More public consultation will be needed before Port Moody council decides what is to become of former fire hall site and the public works yard nearby.
At last Tuesday’s meeting, council narrowly defeated a motion to send a proposal to amend the city’s official community plan and zoning for the two properties directly to a public hearing on March 13. Instead, the plan will be referred to the community planning advisory committee (CPAC) for further review.
“This property is owned by the city and it behooves us to have the highest layer of transparency,” said Coun. Diana Dilworth.
But Mayor Mike Clay said the city has already been consulting with the public for three years to determine the future of the properties that are adjacent to the civic centre, at Ioco Road and Murray Street.

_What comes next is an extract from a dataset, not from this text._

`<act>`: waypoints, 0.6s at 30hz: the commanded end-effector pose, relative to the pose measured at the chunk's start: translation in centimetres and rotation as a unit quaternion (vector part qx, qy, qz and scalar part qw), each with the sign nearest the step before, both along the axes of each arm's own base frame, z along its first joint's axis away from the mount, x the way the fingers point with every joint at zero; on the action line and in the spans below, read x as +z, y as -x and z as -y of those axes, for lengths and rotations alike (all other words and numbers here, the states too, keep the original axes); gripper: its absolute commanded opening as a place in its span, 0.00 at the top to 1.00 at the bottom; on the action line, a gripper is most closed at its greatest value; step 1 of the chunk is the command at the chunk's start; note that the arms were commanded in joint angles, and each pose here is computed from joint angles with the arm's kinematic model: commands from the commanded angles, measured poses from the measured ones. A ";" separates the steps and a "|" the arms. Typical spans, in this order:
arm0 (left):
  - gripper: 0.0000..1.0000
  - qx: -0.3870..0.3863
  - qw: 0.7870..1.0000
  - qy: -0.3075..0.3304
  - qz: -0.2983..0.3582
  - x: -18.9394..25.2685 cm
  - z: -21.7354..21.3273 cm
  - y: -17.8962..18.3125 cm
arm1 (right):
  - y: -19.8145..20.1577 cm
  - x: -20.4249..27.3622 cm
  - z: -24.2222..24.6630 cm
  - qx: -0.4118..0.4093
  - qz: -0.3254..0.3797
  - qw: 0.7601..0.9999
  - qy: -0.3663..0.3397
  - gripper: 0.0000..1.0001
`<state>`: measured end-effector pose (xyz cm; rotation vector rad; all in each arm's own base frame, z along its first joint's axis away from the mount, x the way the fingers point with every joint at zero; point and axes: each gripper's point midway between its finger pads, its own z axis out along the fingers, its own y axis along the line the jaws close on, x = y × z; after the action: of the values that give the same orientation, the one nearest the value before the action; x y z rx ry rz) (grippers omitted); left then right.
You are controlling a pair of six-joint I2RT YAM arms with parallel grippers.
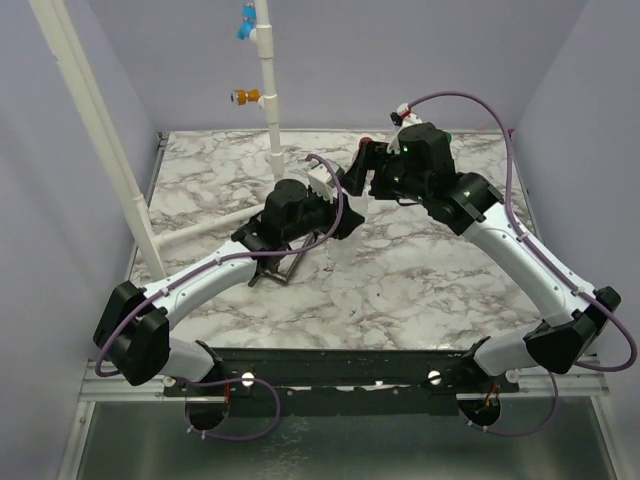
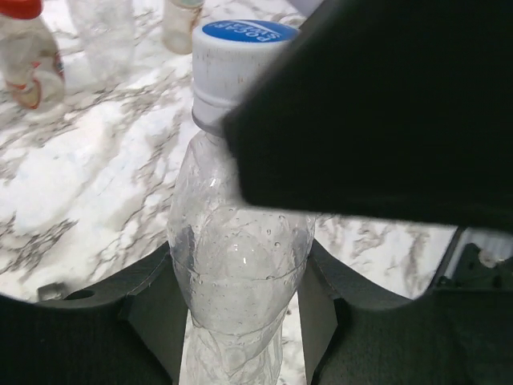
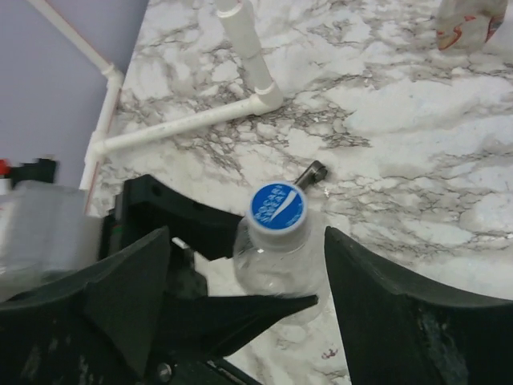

“I think it’s dangerous to put CPAC in the middle of something the community has been working on for a long time,” Clay said. “It’s time to get on with it.”
The city is considering selling the properties for redevelopment and allowing construction of three or four residential towers up to 34 storeys, plus commercial space as well as possible housing for seniors, below-market rental housing and even space for a new library. The latter would be achieved as density bonuses for allowing developers to build higher than the 26 storeys currently allowed in the Inlet Centre transit-oriented development area.
In a report presented to council, Port Moody’s general manager of finance and technology, Paul Rockwood, said the site “presents a unique opportunity to provide a landmark development like Newport Village, Suter Brook and Klahanie.”
He said there has been “strong developer interest” in purchasing the sites and developing them according to parameters, which include provisions for public space, environmental enhancements to Suter Brook Creek, which runs through the site, road improvements and building a range of housing.
Proceeds from the sale of the properties could be used to build a new public works yard, upgrade playing fields at Inlet Park, purchase more park land and help repay municipal debt.
Rosemary Lodge, Port Moody’s manager of communications and engagement, said a public information meeting held Dec. 4 recorded 63% support for redeveloping the 19,000-square metre site while 25% of survey respondents did not want to see any kind of development. Respondents to indicated concerns about traffic congestion and parking problems, as well as its environmental impact and the diminution of Port Moody’s “community feel.”
Coun. Hunter Madsen said selling the properties to developers to put up highrise condos “is an abdication of our responsibility to hold onto this valuable land for future generations.”
He said it would also restrict the city’s ability to expand its adjacent civic centre.
“Where is the vision of the staff and council for thinking ahead to the community’s future needs?”
Jan. 31, 2018: An earlier version of this article misspelled the name of Port Moody's general manager of finance and technology. The correct spelling is Paul Rockwood.